3. sprawdziłem logi na obecność ew. błędów z trackballa (brak takowych)

Poradźcie proszę co jeszcze mógłbym zrobić?

System jest 64-bit, jeśli będzie trzeba dorzucę też emerge info bo teraz nie chcę zaśmiecać forum)

p.s. jekiś czas temu (chyba przy okazji kde 4.5.x) miałem podobny problem, ale jakoś wtedy samoistnie (tak mi się przynajmniej wydaje) ustąpił po kilku rebootach...

Pozdrawiam

----------

## znal

Miałem podobny problem po upgrade do KDE 4.7.0 (x86). Kursor się poruszał, ale nie było reakcji na klikanie nigdzie, nawet w panelu dolnym, menu K itp. Pomogło usunięcie folderu ~/.kde  (nowy konfig się utworzył przy najbliższym starcie KDE), sam restart kdm nic nie dawał. Akurat konfig niewiele się różnił od domyślnego więc ręczne skonfigurowanie od nowa nie było problemem. Co ciekawe na innym komputerze (amd64) nic takiego się nie działo.

----------

## dylon

Usunięcie konfigów kde nie wchodzi w grę  :Smile:  ale sprawdziłem taką ewentualność zakładając nowego usera. W przypadku "świeżego" środowiska, po 3 rebootach problem powrócił.
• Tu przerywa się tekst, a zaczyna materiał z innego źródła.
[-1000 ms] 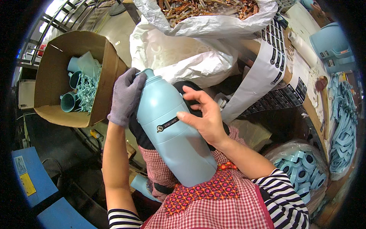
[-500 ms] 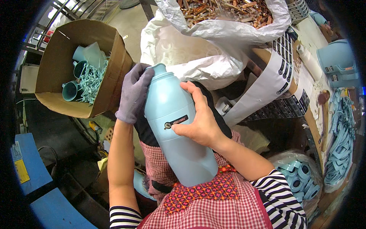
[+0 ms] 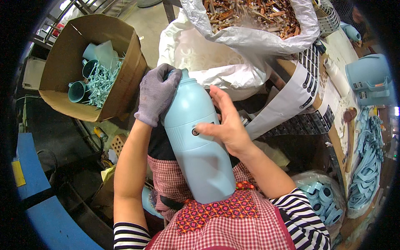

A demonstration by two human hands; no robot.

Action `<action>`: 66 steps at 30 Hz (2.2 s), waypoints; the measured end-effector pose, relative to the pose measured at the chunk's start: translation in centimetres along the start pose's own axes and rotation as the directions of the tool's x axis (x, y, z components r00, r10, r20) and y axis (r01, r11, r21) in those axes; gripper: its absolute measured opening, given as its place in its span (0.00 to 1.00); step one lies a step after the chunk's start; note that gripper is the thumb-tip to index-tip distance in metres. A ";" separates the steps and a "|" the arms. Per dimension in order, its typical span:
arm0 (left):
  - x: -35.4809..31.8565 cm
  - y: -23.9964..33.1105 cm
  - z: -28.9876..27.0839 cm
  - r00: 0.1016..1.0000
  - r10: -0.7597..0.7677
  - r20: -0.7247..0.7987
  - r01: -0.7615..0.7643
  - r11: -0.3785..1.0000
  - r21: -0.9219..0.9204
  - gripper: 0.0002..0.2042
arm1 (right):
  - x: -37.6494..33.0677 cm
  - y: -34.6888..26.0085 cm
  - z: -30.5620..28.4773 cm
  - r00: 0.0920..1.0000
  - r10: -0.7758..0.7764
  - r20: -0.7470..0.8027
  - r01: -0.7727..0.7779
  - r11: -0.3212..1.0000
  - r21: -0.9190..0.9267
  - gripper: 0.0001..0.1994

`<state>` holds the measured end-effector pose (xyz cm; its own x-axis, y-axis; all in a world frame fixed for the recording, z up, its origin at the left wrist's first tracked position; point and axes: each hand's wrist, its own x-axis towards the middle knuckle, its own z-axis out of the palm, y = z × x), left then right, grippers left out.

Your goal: The person assembles light blue kettles by inserting a small wooden stick into the spout, attaching a handle, and applying a label to the body. The person places finished kettles into a cardboard box and repeats the process with multiple units.

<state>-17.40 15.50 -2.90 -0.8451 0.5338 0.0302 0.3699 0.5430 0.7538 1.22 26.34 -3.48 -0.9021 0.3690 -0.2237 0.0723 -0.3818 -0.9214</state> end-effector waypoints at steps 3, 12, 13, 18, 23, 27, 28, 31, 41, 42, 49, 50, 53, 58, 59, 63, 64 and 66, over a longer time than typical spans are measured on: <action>-0.3 -0.4 -0.8 0.999 -0.039 0.031 0.038 0.999 0.025 0.17 | 0.1 -1.0 -2.6 0.997 -0.031 -0.075 0.049 0.965 0.256 0.38; -2.0 -3.9 -2.7 0.999 -0.008 0.034 0.021 0.909 -0.416 0.12 | -5.2 3.5 -16.0 0.861 -0.456 -0.225 -0.046 0.371 -0.927 0.05; -2.2 -3.9 -3.1 0.999 -0.019 0.037 0.033 0.909 -0.415 0.12 | -6.2 4.0 -15.6 0.880 -0.421 -0.218 -0.099 0.287 -0.953 0.06; -2.3 -1.9 -2.3 0.999 0.028 0.035 -0.013 0.923 -0.385 0.12 | -6.0 3.6 -7.6 0.965 -0.192 -0.181 0.072 0.851 -0.520 0.38; -3.0 1.3 -2.2 0.998 0.068 -0.015 -0.070 0.957 -0.283 0.13 | -2.7 0.6 0.0 0.978 -0.190 0.089 0.210 0.863 -0.460 0.54; -3.8 1.4 -2.4 0.994 0.107 -0.019 -0.109 0.981 -0.163 0.11 | -1.6 0.6 -1.9 0.986 -0.038 0.162 0.057 0.992 -0.115 0.51; -3.9 1.2 -2.4 0.995 0.097 -0.018 -0.098 0.969 -0.227 0.14 | -1.6 1.2 -3.2 0.984 -0.009 0.178 0.005 1.000 0.021 0.50; -3.6 1.3 -3.5 0.994 0.101 0.040 -0.073 0.893 -0.444 0.14 | -3.5 3.9 -10.4 0.992 -0.050 -0.112 0.018 0.963 -0.268 0.45; -2.1 -5.1 -9.7 0.950 0.060 0.305 0.037 0.953 -0.301 0.31 | -15.5 0.2 -20.1 0.808 -0.487 -0.331 -0.023 0.536 -0.844 0.08; -2.2 -5.3 -9.5 0.936 0.107 0.336 0.052 0.900 -0.433 0.31 | -14.9 -3.2 -21.1 0.658 -0.735 -0.165 0.115 0.315 -0.942 0.04; -1.0 -3.3 -7.2 0.884 0.027 0.466 0.280 0.769 -0.575 0.27 | -10.0 -11.4 -33.2 0.634 -0.728 -0.261 -0.126 0.236 -0.964 0.15; -0.9 -3.1 -6.6 0.882 0.058 0.468 0.276 0.742 -0.611 0.27 | -9.6 -11.3 -33.6 0.655 -0.687 -0.313 -0.125 0.309 -0.943 0.16; -1.9 -2.3 -4.7 0.873 0.188 0.450 0.297 0.527 -0.796 0.27 | -9.6 -10.5 -34.5 0.594 -0.729 -0.340 0.022 0.437 -0.899 0.15; 2.1 -2.9 -5.7 0.745 -0.102 0.659 0.345 0.904 -0.250 0.27 | -10.9 -10.4 -34.8 0.636 -0.741 -0.215 0.082 0.342 -0.936 0.07; 2.2 -3.5 -5.3 0.761 -0.088 0.643 0.384 0.860 -0.336 0.24 | -11.1 -10.2 -34.5 0.628 -0.738 -0.246 0.084 0.378 -0.922 0.06; 1.0 -5.1 -2.2 0.855 -0.203 0.477 0.412 0.824 -0.389 0.26 | -11.9 -8.5 -23.2 0.654 -0.729 -0.203 -0.008 0.261 -0.965 0.05; 1.3 -9.7 -1.9 0.918 0.194 0.346 -0.154 0.978 -0.141 0.21 | -11.8 -7.8 -18.4 0.733 -0.662 -0.155 0.080 0.311 -0.947 0.05; 0.6 -4.3 0.7 0.895 -0.237 0.378 0.396 0.811 -0.431 0.15 | -13.1 -4.6 -13.3 0.963 -0.268 -0.008 0.172 0.640 -0.749 0.06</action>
<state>-19.23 13.96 -6.58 -0.6982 0.5942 -0.3994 -0.2011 0.3727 0.9059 18.31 34.53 -0.56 -0.8852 0.4642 0.0287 0.2100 0.4539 -0.8659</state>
Na obu profilach czasami kde uruchomi się całkowicie poprawnie i tak sobie myślę, czy czasem coś z kde nie jest uruchamiane zbyt wcześnie... (w razie ew. pytań, pararell startup mam wyłączony)

----------

## soban_

[OT]Ja po upgradach w KDE mialem problem z ".," z tymi przyciskami i paskiem dolnym na ekranie. Pasek dolny nie pokazywal aktualnie odpalych programow, wiec go wykopalem i dodalem nowy - po swoim dokonfigurowaniu dziala wszystko ok, co do klawiszy to nie moglem wciskac ich (z shiftem zas moglem robic "<>") - samo sie jakos przed chwila naprawilo.[/OT]
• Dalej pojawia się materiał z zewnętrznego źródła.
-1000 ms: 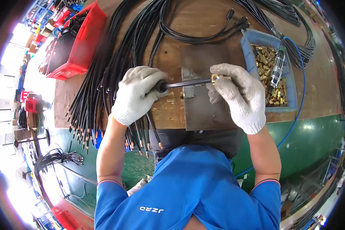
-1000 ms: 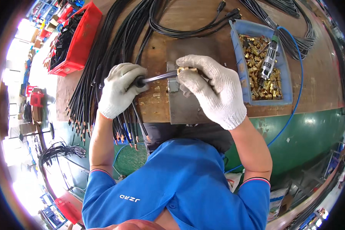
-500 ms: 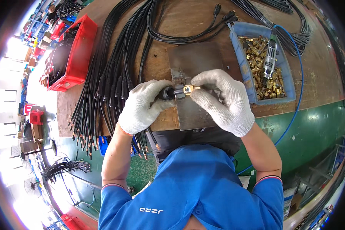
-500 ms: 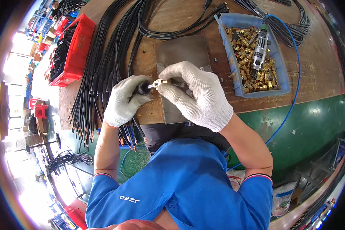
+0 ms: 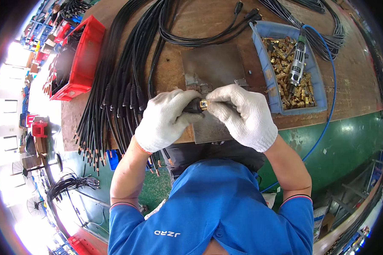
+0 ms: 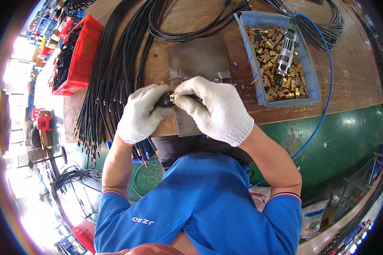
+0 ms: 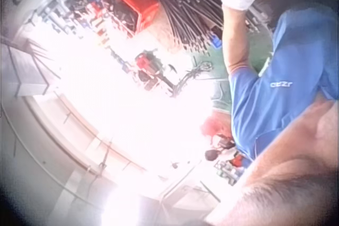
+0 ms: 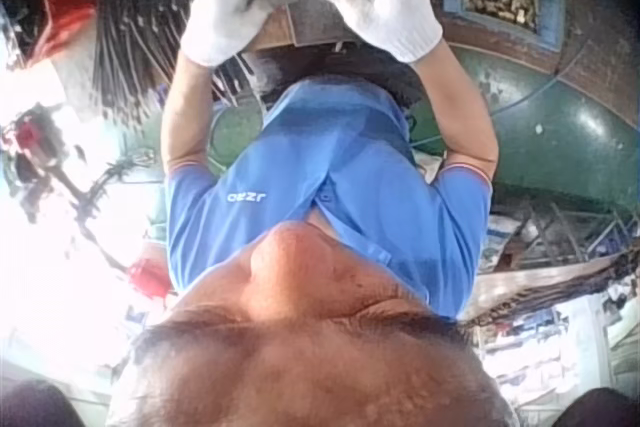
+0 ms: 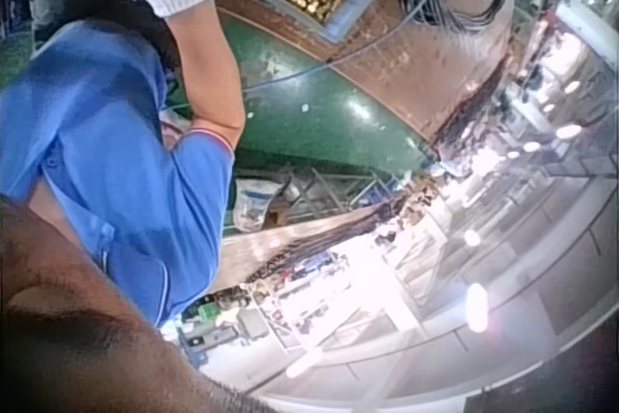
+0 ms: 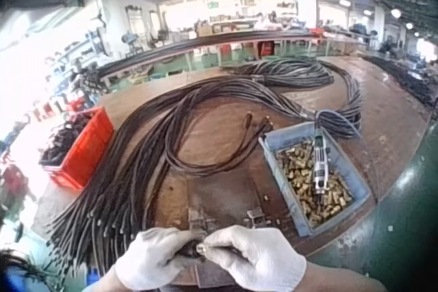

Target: The person repeatedly picks up black wires and brass terminals, inserts the terminal onto the wire end, and uses a pneumatic crimping tool to secure the connection. The finished wires are placed on the table, and the process is repeated for multiple units.

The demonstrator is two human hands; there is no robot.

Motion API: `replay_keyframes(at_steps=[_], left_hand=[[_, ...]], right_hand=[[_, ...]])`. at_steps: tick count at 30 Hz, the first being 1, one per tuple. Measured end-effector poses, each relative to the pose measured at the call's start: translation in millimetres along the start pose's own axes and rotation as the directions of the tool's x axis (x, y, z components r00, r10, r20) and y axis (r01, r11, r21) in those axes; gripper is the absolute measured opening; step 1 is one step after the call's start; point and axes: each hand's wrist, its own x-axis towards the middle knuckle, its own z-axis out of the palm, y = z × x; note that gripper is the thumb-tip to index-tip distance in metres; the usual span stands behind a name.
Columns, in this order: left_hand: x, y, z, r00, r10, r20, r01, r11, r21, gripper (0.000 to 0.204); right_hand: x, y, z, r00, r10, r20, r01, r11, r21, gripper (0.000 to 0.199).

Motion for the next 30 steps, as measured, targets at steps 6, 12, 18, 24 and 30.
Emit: replay_keyframes(at_steps=[6,12,18,24,30], left_hand=[[1,-1,5,0.998,-0.014,0.058,0.011,0.999,0.046,0.041],[0,-5,11,0.995,-0.016,0.094,0.012,0.999,0.049,0.045],[1,3,14,0.992,0.039,0.122,-0.070,0.962,0.262,0.049],[11,-8,18,0.991,0.027,0.131,-0.060,0.964,0.260,0.059],[36,-12,-3,0.991,0.012,0.136,-0.055,0.945,0.323,0.085]], right_hand=[[-2,13,-1,0.999,-0.030,-0.013,0.029,0.999,-0.022,0.013],[-6,27,3,0.991,-0.133,-0.010,0.132,0.986,-0.106,0.017],[-1,39,-8,0.934,-0.338,0.118,0.357,0.896,-0.262,0.021],[7,58,3,0.986,-0.156,0.065,0.165,0.971,-0.172,0.015],[31,55,33,0.997,0.069,0.027,-0.069,0.998,0.011,0.030]])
Co do myszki, probowales grzebac w opcjach KDE? Menu K (czy jaka sobie tam ikonke ustawiles) -> Mysz i w nich pokombinowac? U mnie myszka zrobila sie biala po upgradach i dziala poprawnie - jak dawniej, tyle ze byla czarna. System tez jest 64-bitowy.

----------

## dylon

 *soban_ wrote:*   

> [OT]Ja po upgradach w KDE mialem problem z ".," z tymi przyciskami i paskiem dolnym na ekranie. Pasek dolny nie pokazywal aktualnie odpalych programow, wiec go wykopalem i dodalem nowy - po swoim dokonfigurowaniu dziala wszystko ok, co do klawiszy to nie moglem wciskac ich (z shiftem zas moglem robic "<>") - samo sie jakos przed chwila naprawilo.[/OT]

 

Na takie problemy zazwyczaj wystarczy przekompilowanie driverów xorg (bo pewnie wtedy też miałeś update xorga...) 

 *soban_ wrote:*   

> 
> 
> Co do myszki, probowales grzebac w opcjach KDE? Menu K (czy jaka sobie tam ikonke ustawiles) -> Mysz i w nich pokombinowac? U mnie myszka zrobila sie biala po upgradach i dziala poprawnie - jak dawniej, tyle ze byla czarna. System tez jest 64-bitowy.

 

Nie próbowałem, bo wydaje mi się to zupełnie bez związku (problemy nie są stałe, lecz tymczasowe i nie występują zawsze oraz znikają po restarcie kde - kdm).

Na razie łazi mi po głowie że tu coś python miesza, a że i tak potrzebuję 2.7 do kompilacji calibre, to właśnie mi leci python-updater. Kilka pakietów z kde też jest na liście, więc mam cichą nadzieję, że to pomoże  :Smile: 

----------

## dylon

Walki dzień kolejny  :Wink: 

Wykluczyłem wpływ kdm - wyłączając z runlevela xdm i odpalając "z palca" kde przez startkde - problem dalej istnieje.

Przekompilowałem to , co wydawało mi się istotne czyli: startkde, dbus-a, plasme i polikt-a - bez skutku.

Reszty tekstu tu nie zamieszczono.